## TASK DESCRIPTION
Only one stretch of the data below is needed. Output the lines from the one with "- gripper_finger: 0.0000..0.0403" up to and including the one with "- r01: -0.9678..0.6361", exactly as they stand.
··········
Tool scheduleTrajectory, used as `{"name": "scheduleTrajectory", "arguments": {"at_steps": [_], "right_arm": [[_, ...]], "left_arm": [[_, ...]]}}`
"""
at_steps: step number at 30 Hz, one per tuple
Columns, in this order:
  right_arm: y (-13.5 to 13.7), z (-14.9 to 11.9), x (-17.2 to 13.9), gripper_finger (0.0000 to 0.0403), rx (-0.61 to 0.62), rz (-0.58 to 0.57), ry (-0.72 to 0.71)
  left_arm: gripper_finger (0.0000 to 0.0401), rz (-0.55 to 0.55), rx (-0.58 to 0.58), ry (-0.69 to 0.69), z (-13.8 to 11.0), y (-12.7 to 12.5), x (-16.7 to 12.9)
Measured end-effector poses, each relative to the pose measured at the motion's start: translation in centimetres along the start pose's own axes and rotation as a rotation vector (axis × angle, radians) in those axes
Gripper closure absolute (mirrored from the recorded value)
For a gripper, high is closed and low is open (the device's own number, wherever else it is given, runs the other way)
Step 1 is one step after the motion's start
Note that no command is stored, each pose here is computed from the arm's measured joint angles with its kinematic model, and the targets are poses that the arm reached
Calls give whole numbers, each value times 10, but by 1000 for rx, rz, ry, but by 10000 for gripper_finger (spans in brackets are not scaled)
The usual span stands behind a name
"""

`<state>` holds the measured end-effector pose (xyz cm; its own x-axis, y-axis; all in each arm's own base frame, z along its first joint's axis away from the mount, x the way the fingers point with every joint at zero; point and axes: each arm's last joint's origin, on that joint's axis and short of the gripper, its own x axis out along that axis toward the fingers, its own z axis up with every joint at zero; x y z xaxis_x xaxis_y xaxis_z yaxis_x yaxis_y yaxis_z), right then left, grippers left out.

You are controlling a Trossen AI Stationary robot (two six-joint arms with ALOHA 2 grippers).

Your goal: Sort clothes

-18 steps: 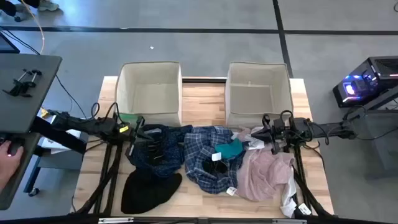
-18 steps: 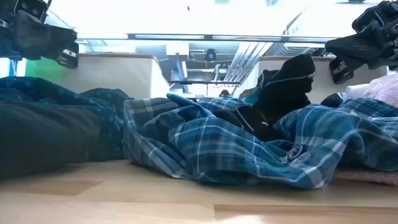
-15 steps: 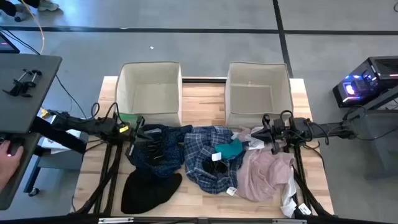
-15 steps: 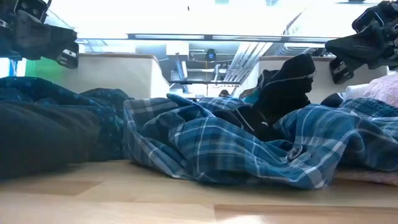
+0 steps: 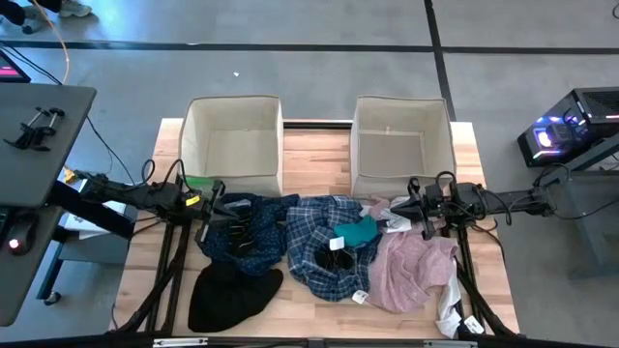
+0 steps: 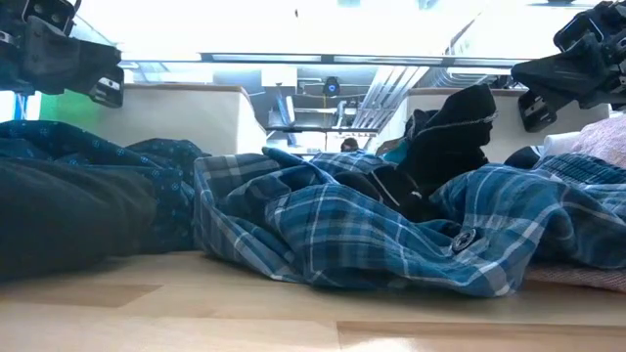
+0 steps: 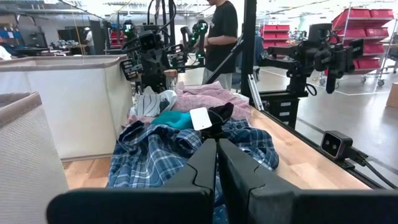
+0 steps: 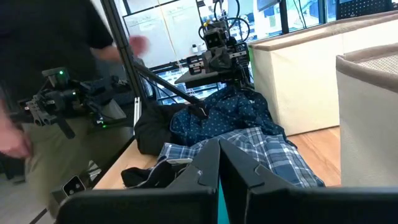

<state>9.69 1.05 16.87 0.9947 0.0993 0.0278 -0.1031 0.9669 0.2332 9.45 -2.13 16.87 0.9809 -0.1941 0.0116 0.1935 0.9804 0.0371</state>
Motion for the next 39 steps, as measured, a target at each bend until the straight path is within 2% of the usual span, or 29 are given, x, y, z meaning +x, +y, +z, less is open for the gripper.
{"name": "scheduleTrajectory", "arguments": {"at_steps": [20, 25, 28, 31, 36, 39], "right_arm": [[0, 0, 0, 402, 0, 0, 0], [0, 0, 0, 402, 0, 0, 0], [0, 0, 0, 402, 0, 0, 0], [0, 0, 0, 402, 0, 0, 0], [0, 0, 0, 402, 0, 0, 3], [0, 0, 0, 402, 0, -1, 4]], "left_arm": [[391, 0, 0, -1, 0, 0, 0], [391, 13, -1, -57, 5, 1, 0], [391, 11, -69, -116, 11, 1, -1], [391, 5, -191, -217, 21, 1, -2], [391, 168, -385, -342, 31, 8, -5], [391, 174, -415, -333, 41, 8, -5]]}}
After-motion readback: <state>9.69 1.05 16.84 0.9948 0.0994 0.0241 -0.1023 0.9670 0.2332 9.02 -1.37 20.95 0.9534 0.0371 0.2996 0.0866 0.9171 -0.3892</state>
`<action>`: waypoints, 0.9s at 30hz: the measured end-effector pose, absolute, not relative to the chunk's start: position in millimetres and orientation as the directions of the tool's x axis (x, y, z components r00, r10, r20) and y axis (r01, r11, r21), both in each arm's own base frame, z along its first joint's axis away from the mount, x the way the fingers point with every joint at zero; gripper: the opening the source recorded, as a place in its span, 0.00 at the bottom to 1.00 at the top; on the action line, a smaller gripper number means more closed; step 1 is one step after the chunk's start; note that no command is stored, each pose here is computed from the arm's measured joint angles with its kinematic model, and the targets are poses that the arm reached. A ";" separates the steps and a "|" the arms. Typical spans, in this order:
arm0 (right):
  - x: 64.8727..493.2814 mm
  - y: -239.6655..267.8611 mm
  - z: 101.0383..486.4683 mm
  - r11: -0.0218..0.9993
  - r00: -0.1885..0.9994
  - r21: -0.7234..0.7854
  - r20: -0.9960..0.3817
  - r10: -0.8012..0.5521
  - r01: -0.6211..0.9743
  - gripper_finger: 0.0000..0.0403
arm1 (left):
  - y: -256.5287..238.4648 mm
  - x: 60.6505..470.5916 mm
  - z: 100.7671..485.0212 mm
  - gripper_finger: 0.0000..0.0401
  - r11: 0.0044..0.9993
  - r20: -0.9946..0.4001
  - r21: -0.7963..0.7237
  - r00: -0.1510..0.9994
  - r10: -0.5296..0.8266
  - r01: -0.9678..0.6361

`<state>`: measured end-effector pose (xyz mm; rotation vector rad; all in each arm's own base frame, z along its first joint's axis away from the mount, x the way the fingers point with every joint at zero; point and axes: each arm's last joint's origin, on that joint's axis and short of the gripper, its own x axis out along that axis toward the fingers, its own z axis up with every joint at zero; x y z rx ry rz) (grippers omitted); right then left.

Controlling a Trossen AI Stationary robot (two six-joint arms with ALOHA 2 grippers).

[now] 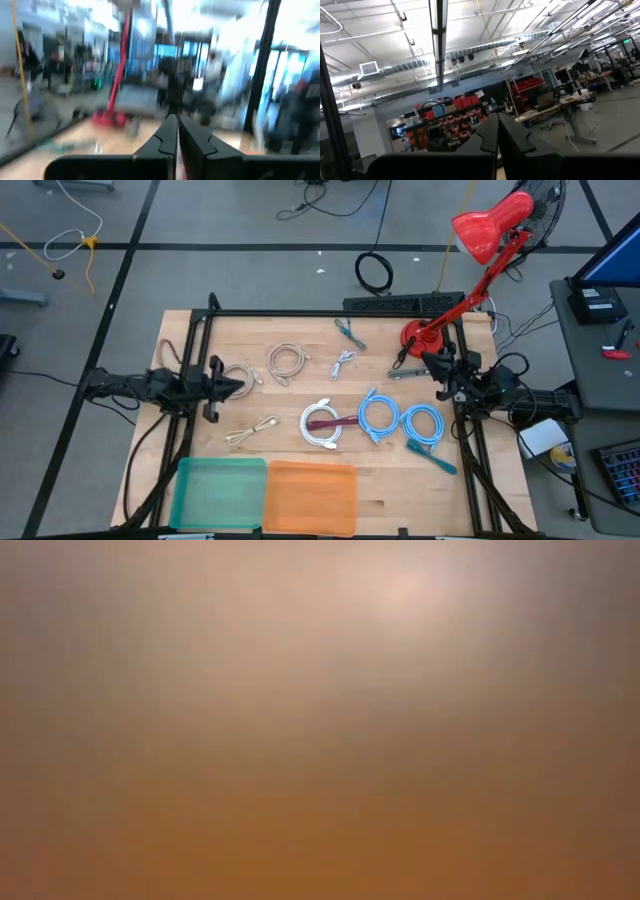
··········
## REPLY TO THE EXERCISE
  - gripper_finger: 0.0000..0.0403
arm1 (left):
  - y: -256.5287..238.4648 mm
  - x: 60.6505..470.5916 mm
  - z: 100.7671..485.0212 mm
  - gripper_finger: 0.0000..0.0401
  - r11: 0.0044..0.9993
  - r20: -0.9946..0.4001
  - r21: -0.7963..0.7237
  - r00: -0.1510..0.9994
  - r10: -0.5296..0.8266
  - r01: -0.9678..0.6361

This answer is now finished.